The U.S. Food and Drug Administration (FDA) has approved a second coronavirus vaccine for use in the country.
It is a product of the American company Moderna. It is noted that the body of available data provides clear evidence that the vaccine can be effective in preventing COVID-19. “The data also show that the known and potential benefits outweigh the known and potential risks,” the FDA noted, specifying that the drug can be used in patients over the age of 18.
The regulator also pointed out that the most common side effects, which typically lasted several days after vaccination, were pain at the injection site, fatigue, headache, muscle pain, chills, joint pain, enlarged lymph nodes in the same arm as the injection, nausea and vomiting, and fever. More people experienced these side effects after the second dose than after the first injection.
On December 18, it was reported that Moderna destroyed approximately 400,000 doses of its coronavirus vaccine. The company was forced to reject the batch due to filtration problems encountered at a late stage of production. The drug had not yet been poured into vials. However, Moderna believes that the incident will not affect plans to produce 20 million doses by the end of the month.
On Dec. 13, guidelines from the federal Centers for Disease Control and Prevention (CDC) approved BioNTech and Pfizer’s emergency vaccine for use in the United States. The first person to receive the BioNTech and Pfizer vaccine in the U.S. was New York City nurse Sandra Lindsay, who has been working with COVID-19 patients for the past ten months.

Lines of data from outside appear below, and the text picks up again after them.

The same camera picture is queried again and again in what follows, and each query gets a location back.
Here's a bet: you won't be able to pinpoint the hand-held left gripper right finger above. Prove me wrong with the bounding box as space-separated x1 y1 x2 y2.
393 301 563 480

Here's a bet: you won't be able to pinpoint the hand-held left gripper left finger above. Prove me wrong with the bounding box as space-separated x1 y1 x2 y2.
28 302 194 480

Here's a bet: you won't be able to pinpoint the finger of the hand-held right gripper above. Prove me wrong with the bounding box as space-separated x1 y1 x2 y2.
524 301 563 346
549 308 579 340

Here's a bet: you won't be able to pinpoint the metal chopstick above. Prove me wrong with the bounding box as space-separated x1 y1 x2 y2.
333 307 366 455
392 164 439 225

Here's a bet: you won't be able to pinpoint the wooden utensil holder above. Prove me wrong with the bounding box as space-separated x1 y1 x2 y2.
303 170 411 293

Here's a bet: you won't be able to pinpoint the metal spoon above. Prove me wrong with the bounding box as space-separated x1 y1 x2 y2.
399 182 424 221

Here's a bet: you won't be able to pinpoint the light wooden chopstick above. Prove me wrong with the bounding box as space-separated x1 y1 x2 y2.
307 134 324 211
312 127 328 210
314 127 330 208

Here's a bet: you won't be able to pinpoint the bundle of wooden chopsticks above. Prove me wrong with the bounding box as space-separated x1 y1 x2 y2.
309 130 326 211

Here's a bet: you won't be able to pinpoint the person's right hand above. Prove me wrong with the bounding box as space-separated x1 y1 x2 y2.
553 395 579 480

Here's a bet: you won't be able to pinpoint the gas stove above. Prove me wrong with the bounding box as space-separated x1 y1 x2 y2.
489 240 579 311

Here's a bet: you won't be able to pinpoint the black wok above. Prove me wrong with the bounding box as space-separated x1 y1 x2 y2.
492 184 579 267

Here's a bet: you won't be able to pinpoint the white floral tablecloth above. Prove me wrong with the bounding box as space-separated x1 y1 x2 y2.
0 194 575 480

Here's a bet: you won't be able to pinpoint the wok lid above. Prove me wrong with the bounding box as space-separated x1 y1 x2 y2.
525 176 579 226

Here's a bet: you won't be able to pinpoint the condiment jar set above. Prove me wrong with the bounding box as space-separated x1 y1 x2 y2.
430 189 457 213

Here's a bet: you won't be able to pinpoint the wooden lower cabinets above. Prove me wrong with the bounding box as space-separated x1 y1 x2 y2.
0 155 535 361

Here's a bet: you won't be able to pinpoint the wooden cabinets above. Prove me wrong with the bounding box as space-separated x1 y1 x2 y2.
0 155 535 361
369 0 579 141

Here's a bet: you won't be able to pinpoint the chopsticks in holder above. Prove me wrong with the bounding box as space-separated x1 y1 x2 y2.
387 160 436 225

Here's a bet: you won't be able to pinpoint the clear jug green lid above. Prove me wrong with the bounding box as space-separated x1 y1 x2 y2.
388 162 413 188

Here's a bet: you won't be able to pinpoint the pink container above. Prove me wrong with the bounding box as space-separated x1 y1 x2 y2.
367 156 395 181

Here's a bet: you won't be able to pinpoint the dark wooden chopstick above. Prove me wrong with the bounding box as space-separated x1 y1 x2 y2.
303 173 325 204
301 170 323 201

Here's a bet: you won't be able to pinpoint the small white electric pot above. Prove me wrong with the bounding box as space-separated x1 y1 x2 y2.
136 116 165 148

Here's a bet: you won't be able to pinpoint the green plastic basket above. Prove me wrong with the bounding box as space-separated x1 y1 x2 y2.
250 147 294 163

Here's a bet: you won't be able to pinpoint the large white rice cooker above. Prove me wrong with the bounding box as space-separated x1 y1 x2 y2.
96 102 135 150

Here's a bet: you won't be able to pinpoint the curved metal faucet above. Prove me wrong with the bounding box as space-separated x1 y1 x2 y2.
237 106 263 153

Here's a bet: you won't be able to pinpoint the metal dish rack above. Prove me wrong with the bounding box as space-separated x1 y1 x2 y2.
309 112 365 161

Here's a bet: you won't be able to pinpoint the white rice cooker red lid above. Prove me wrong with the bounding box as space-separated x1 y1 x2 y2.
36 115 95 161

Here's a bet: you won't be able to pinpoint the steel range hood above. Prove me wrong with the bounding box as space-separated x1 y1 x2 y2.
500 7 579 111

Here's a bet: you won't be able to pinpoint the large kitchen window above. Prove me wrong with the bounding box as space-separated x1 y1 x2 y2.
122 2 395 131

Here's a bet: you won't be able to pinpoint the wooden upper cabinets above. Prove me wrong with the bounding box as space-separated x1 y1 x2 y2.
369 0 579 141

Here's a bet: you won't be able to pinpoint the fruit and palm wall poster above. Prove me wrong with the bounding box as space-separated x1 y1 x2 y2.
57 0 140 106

To date, there are several vaccines against COVID-19 in the world. Thus, two vaccines are registered in Russia: Sputnik V and EpiVacCorona. On December 5, vaccination against coronavirus with Sputnik V started in Moscow. In the U.S. a COVID-19 vaccine produced by Pfizer and BioNTech has been registered, and a vaccine developed by Moderna is next in line. Also, the British pharmaceutical company AstraZeneca announced the beginning of clinical trials of its vaccine combination AZD1222.